Re: Something is broken in repack

2007-12-11 Thread Nicolas Pitre
On Tue, 11 Dec 2007, Jon Smirl wrote:

> This makes sense. Those runs that blew up to 4.5GB were a combination
> of this effect and fragmentation in the gcc allocator.

I disagree.  This is insane.

> Google allocator appears to be much better at controlling fragmentation.

Indeed.  And if fragmentation is indeed wasting half of Git's memory 
usage then we'll have to come with a custom memory allocator.

> Is there a reasonable scheme to force the chains to only be loaded
> once and then shared between worker threads? The memory blow up
> appears to be directly correlated with chain length.

No.  That would be the equivalent of holding each revision of all files 
uncompressed all at once in memory.

> > That said, I suspect there are a few things fighting you:
> >
> >  - threading is hard. I haven't looked a lot at the changes Nico did to do
> >a threaded object packer, but what I've seen does not convince me it is
> >correct. The "trg_entry" accesses are *mostly* protected with
> >"cache_lock", but nothing else really seems to be, so quite frankly, I
> >wouldn't trust the threaded version very much. It's off by default, and
> >for a good reason, I think.
> >
> >For example: the packing code does this:
> >
> > if (!src->data) {
> > read_lock();
> > src->data = read_sha1_file(src_entry->idx.sha1, &type, &sz);
> > read_unlock();
> > ...
> >
> >and that's racy. If two threads come in at roughly the same time and
> >see a NULL src->data, theÿ́'ll both get the lock, and they'll both
> >(serially) try to fill it in. It will all *work*, but one of them will
> >have done unnecessary work, and one of them will have their result
> >thrown away and leaked.
> 
> That may account for the threaded version needing an extra 20 minutes
> CPU time.  An extra 12% of CPU seems like too much overhead for
> threading. Just letting a couple of those long chain compressions be
> done twice

No it may not.  This theory is wrong as explained before.

> >
> >Are you hitting issues like this? I dunno. The object sorting means
> >that different threads normally shouldn't look at the same objects (not
> >even the sources), so probably not, but basically, I wouldn't trust the
> >threading 100%. It needs work, and it needs to stay off by default.
> >
> >  - you're working on a problem that isn't really even worth optimizing
> >that much. The *normal* case is to re-use old deltas, which makes all
> >of the issues you are fighting basically go away (because you only have
> >a few _incremental_ objects that need deltaing).
> 
> I agree, this problem only occurs when people import giant
> repositories. But every time someone hits these problems they declare
> git to be screwed up and proceed to thrash it in their blogs.

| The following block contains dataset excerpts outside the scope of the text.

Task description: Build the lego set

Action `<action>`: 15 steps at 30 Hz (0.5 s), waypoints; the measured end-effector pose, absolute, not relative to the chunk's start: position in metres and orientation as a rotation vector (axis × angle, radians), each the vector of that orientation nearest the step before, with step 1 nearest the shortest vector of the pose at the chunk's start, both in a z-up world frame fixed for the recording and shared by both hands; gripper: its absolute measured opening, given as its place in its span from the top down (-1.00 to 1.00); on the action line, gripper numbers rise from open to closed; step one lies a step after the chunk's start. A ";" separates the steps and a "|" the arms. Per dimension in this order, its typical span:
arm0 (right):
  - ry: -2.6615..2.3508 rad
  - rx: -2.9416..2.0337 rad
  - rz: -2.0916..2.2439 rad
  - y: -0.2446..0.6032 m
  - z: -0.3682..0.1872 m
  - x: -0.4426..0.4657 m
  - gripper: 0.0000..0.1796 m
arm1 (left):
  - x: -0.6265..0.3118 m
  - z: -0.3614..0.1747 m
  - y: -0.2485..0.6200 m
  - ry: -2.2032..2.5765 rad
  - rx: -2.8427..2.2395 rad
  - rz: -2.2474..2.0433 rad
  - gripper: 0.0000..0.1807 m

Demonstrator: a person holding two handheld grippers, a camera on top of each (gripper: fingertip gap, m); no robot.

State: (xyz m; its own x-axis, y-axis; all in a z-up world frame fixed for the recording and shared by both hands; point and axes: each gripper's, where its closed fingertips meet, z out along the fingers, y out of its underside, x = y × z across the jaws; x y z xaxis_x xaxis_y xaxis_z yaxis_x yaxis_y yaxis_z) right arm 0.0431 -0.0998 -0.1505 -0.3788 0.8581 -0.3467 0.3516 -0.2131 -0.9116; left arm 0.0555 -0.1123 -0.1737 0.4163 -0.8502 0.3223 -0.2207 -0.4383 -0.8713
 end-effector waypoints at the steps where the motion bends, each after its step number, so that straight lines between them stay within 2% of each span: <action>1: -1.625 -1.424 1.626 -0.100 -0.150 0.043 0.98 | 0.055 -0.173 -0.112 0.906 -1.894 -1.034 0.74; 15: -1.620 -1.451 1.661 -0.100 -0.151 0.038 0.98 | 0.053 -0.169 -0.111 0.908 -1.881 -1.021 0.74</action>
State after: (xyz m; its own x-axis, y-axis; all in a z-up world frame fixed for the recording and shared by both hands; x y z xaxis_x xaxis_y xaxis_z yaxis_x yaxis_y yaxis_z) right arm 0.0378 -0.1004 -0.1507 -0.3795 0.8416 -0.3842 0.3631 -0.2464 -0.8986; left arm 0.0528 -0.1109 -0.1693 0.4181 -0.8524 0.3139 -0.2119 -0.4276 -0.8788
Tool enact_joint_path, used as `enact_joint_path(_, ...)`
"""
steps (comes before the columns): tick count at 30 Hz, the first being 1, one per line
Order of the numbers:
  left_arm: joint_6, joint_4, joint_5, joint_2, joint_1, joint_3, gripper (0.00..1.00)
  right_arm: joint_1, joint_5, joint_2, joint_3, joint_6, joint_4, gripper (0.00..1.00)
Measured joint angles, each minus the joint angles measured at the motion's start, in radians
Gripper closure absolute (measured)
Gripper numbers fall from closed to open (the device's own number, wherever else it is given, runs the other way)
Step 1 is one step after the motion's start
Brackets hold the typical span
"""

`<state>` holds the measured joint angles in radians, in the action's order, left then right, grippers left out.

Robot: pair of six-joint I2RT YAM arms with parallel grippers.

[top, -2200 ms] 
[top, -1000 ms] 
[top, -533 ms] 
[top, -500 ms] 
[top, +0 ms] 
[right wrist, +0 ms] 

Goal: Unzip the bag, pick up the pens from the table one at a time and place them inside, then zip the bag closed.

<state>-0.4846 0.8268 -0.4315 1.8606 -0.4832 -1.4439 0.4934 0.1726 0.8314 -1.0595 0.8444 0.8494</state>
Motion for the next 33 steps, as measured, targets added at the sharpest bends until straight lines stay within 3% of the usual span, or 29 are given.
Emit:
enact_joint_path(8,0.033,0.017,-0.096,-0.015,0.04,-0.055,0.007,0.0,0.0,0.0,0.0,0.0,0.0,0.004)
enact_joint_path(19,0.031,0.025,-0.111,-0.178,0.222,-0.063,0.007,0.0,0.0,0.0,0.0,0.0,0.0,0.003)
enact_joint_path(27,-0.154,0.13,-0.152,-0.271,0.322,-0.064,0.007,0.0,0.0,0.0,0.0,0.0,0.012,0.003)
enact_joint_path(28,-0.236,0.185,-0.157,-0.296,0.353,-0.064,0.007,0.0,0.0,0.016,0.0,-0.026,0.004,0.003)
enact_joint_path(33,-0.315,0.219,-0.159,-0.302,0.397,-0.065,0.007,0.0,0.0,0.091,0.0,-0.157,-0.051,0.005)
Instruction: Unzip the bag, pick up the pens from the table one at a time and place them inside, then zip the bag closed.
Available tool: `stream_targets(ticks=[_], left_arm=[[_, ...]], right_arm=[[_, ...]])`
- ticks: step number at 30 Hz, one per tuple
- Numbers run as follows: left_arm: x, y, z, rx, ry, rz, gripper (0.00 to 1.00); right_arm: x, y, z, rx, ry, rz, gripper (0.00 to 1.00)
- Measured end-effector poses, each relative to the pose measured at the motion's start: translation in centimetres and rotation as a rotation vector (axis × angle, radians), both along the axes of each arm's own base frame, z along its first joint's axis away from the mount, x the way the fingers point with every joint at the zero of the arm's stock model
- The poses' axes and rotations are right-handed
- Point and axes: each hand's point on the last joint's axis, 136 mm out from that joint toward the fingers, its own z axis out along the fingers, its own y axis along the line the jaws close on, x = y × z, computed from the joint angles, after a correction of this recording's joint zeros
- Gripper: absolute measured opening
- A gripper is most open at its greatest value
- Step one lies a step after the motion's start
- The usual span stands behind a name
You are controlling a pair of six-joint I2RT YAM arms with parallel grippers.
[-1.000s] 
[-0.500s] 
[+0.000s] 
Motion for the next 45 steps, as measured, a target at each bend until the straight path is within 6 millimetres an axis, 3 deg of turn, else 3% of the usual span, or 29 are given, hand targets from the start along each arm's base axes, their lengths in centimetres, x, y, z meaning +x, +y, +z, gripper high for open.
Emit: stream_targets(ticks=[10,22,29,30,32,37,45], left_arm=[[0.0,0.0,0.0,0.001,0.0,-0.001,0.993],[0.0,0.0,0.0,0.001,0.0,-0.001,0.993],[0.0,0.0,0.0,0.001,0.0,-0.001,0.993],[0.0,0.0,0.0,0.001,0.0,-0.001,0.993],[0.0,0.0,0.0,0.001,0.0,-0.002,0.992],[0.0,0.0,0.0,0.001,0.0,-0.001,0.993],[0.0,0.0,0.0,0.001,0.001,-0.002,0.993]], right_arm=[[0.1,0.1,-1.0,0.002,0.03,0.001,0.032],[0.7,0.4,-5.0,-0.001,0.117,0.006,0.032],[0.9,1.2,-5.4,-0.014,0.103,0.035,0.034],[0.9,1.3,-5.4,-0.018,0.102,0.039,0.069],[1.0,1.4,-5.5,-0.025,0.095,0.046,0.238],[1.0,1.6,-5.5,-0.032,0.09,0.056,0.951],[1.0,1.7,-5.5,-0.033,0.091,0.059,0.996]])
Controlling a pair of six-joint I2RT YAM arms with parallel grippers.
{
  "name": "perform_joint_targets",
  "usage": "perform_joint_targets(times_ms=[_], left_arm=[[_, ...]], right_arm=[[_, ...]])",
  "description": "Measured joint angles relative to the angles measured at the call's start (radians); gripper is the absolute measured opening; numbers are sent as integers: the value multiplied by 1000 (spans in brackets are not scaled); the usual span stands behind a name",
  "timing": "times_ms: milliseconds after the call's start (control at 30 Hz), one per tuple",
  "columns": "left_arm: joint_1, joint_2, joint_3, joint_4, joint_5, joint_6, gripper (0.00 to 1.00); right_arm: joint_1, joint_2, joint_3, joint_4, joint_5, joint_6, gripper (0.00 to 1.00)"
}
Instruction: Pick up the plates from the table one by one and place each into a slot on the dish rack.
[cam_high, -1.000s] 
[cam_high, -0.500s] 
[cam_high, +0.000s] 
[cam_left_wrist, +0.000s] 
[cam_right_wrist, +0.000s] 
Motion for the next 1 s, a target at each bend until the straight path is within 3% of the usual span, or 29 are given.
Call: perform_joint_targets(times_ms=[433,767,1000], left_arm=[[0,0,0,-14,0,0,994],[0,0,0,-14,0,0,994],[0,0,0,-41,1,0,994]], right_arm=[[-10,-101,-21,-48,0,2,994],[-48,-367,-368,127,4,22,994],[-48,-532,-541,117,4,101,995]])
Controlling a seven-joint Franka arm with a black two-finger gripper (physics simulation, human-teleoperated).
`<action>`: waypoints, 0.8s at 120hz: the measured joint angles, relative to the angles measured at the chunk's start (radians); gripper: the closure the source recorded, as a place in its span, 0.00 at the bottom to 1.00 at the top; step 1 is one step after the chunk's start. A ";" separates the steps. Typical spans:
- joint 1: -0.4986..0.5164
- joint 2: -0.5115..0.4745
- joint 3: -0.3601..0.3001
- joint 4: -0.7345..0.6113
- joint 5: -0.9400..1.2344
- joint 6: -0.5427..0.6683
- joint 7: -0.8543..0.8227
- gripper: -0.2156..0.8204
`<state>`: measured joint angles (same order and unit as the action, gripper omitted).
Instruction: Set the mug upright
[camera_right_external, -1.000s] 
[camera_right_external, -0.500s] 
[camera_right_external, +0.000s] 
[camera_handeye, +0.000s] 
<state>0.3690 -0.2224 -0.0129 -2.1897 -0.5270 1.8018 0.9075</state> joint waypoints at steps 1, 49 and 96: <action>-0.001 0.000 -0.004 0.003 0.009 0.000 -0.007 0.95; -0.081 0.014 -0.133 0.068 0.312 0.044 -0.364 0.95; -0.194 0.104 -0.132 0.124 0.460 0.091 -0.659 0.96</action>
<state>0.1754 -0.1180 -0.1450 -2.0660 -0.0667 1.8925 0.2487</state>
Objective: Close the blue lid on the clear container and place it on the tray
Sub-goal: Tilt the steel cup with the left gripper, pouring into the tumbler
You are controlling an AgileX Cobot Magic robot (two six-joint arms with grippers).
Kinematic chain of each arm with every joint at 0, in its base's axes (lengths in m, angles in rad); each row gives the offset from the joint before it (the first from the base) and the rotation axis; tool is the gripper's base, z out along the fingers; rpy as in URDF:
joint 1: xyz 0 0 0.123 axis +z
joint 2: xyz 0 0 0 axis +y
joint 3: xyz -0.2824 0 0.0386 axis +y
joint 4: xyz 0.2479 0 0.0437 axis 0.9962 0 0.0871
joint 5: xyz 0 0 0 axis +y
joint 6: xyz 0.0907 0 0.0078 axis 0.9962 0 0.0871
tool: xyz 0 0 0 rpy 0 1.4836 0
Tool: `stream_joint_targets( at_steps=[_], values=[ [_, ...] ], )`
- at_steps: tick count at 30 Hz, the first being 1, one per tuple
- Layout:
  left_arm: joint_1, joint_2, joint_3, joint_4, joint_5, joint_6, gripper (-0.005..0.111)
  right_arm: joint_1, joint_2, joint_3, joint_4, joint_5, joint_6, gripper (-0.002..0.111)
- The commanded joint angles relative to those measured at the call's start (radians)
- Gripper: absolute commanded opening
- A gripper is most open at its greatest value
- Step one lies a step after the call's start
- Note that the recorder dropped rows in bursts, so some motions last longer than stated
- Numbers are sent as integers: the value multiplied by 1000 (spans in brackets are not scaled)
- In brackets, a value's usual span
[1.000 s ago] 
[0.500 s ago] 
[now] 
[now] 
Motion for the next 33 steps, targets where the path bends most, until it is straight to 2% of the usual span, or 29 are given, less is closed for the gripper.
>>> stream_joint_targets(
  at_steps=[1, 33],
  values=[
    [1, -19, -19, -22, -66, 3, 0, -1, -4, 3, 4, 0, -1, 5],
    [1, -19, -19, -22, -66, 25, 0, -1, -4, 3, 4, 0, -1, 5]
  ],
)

It's not only for repack.  Someone just reported git-blame being 
unusable too due to insane memory usage, which I suspect is due to the 
same issue.


Nicolas


Re: Something is broken in repack

2007-12-11 Thread Linus Torvalds


On Tue, 11 Dec 2007, Jon Smirl wrote:
> >
> > So if you want to use more threads, that _forces_ you to have a bigger
> > memory footprint, simply because you have more "live" objects that you
> > work on. Normally, that isn't much of a problem, since most source files
> > are small, but if you have a few deep delta chains on big files, both the
> > delta chain itself is going to use memory (you may have limited the size
> > of the cache, but it's still needed for the actual delta generation, so
> > it's not like the memory usage went away).
> 
> This makes sense. Those runs that blew up to 4.5GB were a combination
> of this effect and fragmentation in the gcc allocator. Google
> allocator appears to be much better at controlling fragmentation.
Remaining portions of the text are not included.